Einladung zur Dokumentationsstätte Gnadenkirche Tidofeld

Die Dokumentationsstätte Gnadenkirche Tidofeld präsentiert im ostfriesischen Norden eine zeitgeschichtliche Dauerausstellung zur Ankunfts- und Integrationsgeschichte der Flüchtlinge und Vertriebenen aus den ehemaligen deutschen Ostgebieten. Wo heute der Stadtteil Tidofeld liegt, befand sich nach Ende des Zweiten Weltkriegs eines der größten Aufnahme- und Barackenlager in Nordwestdeutschland. Die Ausstellung umfasst Videointerviews mit Zeitzeuginnen und Zeitzeugen sowie persönliche Erinnerungsstücke, welche die persönlichen Erfahrungen von Heimatverlust, Neuanfang und Integration verdeutlichen. 

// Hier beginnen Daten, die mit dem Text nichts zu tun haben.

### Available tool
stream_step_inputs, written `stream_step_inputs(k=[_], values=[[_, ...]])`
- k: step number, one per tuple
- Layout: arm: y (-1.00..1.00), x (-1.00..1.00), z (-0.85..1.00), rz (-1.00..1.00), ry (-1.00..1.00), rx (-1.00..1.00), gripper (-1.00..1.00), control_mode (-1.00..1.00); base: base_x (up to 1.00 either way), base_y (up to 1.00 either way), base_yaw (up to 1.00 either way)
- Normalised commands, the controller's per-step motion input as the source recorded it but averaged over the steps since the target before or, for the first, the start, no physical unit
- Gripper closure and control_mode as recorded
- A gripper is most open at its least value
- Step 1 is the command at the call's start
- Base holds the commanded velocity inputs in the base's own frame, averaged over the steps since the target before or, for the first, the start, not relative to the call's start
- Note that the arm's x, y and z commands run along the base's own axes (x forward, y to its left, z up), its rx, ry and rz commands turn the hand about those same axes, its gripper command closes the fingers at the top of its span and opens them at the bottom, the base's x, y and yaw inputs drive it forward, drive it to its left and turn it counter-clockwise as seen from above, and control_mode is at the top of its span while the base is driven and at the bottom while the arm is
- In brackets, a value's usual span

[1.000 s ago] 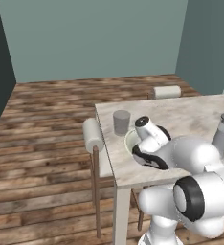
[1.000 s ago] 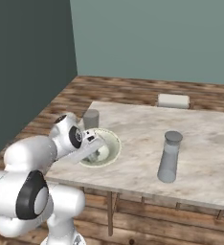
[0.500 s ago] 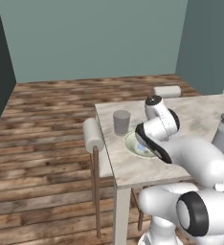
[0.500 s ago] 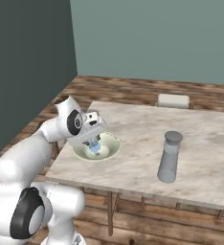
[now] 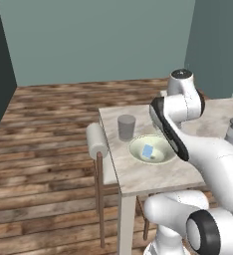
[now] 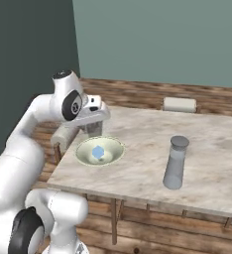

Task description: There are two ice cubes in the ice bowl. Place both ice cubes in the glass cup.

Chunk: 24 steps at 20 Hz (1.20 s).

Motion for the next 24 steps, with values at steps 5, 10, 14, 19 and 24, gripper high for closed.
stream_step_inputs(k=[5,10,14,19,24], values=[[0.00,-0.69,0.00,-0.07,-0.44,0.11,1.00,-1.00,0.00,0.00,0.00],[0.00,-0.23,0.00,0.00,-0.24,0.04,1.00,-1.00,0.00,0.00,0.00],[0.00,0.00,0.00,0.00,0.00,0.00,1.00,-1.00,0.00,0.00,0.00],[0.01,0.00,0.26,0.00,0.00,0.04,1.00,-1.00,0.00,0.00,0.00],[-0.20,0.02,0.45,0.00,0.14,0.32,1.00,-1.00,0.00,0.00,0.00]])
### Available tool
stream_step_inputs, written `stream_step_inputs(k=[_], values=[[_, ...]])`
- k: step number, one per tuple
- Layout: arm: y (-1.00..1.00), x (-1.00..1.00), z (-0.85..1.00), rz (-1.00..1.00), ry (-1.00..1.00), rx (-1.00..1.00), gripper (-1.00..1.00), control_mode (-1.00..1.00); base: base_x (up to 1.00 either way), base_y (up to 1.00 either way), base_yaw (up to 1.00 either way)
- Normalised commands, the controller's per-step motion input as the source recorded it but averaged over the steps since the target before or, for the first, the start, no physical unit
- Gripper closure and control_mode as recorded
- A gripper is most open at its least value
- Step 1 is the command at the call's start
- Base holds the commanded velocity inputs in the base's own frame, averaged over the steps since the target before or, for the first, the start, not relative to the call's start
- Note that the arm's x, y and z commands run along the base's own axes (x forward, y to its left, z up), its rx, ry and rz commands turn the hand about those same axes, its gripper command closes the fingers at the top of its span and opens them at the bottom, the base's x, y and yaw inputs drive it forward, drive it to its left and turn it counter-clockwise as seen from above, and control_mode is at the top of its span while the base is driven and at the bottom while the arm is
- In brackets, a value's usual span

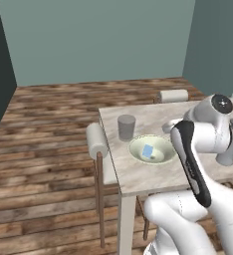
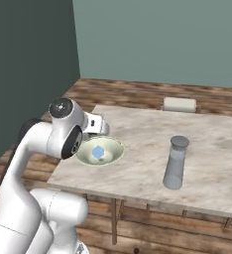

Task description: There are two ice cubes in the ice bowl. Place both ice cubes in the glass cup.

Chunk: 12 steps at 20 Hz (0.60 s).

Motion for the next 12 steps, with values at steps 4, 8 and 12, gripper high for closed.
stream_step_inputs(k=[4,8,12], values=[[-0.06,0.00,0.05,0.00,0.00,0.07,1.00,-1.00,0.00,0.00,0.00],[0.00,0.00,-0.02,0.00,0.00,0.00,1.00,-1.00,0.00,0.00,0.00],[0.11,-0.31,-0.13,0.00,0.06,-0.01,1.00,-1.00,0.00,0.00,0.00]])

Im Rahmen des Veranstaltungsprogramms der Gnadenkirche Tidofeld war der DRK-Suchdienst im August 2025 vor Ort zu Gast. In ihrem Vortrag veranschaulichte Laura Matthausen, Leiterin Suchdienst im DRK-Landesverband Niedersachsen, den knapp 50 interessierten Besucherinnen und Besuchern unter dem Titel „Hoffnung auf ein Lebenszeichen – Der DRK-Suchdienst im Wandel der Zeit“ die Geschichte und Aufgaben des DRK-Suchdienstes Dabei griff sie auch die Themen der Dauerausstellung auf und ordnete den DRK-Suchdienst als Teil des internationalen Suchdienst-Netzwerks der Rotkreuz- und Rothalbmond-Bewegung ein. Bei ihren Ausführungen zur Geschichte des DRK-Suchdienstes seit dem Zweiten Weltkrieg bis heute legte Laura Matthausen einen Schwerpunkt darauf, dass die Suche nach Menschen, die von ihren Familien getrennt worden sind, zeitlos ist. Denn so wie mit seiner Suche und Schicksalsklärung der Vermissten des Zweiten Weltkriegs hilft der DRK-Suchdienst im Rahmen seiner Internationalen Suche verzweifelten Menschen, die im 21. Jahrhundert aufgrund bewaffneter Konflikte, Katastrophen, Flucht, Vertreibung und Migration den Kontakt zu ihren Familien verloren haben.